Repeat exactly the lines from the first line of the records through the line containing "Practice. Place markers on the black right", and nothing more.

Start of Records supplied

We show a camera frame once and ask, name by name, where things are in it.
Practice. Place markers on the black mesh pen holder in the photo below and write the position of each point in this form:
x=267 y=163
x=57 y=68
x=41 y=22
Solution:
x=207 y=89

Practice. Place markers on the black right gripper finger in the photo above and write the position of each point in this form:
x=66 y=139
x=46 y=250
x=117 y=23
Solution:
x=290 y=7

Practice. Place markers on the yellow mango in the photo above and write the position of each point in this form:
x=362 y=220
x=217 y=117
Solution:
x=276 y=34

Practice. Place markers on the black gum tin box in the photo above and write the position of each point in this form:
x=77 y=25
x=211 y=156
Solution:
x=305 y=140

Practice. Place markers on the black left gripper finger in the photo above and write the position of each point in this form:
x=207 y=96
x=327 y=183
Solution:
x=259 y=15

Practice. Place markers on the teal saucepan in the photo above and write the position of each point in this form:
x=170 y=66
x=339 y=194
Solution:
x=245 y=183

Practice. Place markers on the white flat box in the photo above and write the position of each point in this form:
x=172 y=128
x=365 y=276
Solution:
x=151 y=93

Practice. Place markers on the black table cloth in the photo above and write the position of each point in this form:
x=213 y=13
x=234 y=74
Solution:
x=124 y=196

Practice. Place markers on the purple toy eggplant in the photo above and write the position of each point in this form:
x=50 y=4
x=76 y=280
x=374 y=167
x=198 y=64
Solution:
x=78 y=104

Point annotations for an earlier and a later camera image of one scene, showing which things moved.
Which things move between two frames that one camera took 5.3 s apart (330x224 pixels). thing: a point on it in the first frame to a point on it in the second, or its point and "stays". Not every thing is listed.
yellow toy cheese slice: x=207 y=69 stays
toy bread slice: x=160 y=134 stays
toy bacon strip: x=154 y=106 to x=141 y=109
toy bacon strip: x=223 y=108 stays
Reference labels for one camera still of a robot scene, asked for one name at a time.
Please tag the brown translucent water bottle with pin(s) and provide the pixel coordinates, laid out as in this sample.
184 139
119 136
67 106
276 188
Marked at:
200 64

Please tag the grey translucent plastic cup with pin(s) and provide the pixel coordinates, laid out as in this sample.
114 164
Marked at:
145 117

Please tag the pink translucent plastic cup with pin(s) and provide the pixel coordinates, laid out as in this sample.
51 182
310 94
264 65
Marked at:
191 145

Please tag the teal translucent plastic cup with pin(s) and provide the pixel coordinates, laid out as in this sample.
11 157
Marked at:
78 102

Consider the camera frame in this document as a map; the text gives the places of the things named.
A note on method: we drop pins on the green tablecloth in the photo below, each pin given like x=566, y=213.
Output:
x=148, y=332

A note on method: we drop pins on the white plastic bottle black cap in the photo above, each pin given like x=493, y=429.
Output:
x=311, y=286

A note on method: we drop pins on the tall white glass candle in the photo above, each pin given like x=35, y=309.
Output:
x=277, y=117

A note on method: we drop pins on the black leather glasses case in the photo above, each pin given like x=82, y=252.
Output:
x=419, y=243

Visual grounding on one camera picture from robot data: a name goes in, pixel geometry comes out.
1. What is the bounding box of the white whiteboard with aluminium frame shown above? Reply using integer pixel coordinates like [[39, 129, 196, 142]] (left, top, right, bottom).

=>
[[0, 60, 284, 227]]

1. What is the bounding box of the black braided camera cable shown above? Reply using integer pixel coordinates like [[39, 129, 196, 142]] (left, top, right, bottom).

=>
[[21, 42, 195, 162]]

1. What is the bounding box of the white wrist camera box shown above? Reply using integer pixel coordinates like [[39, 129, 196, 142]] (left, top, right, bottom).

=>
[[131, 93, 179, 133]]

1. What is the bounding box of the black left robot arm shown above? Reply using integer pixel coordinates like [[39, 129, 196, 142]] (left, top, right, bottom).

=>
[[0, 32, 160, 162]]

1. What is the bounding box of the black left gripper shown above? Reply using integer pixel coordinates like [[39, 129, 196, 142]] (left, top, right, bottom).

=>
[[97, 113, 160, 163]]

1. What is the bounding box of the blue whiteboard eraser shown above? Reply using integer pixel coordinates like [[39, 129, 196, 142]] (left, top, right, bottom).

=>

End of Records supplied

Exercise output ->
We show a camera frame once and ask, name by name, where things are in it.
Practice. Place markers on the black mesh pen holder in the photo below and write the position of each point in this form:
x=267 y=163
x=57 y=68
x=41 y=22
Solution:
x=207 y=89

Practice. Place markers on the black right gripper finger in the photo above and write the position of each point in this form:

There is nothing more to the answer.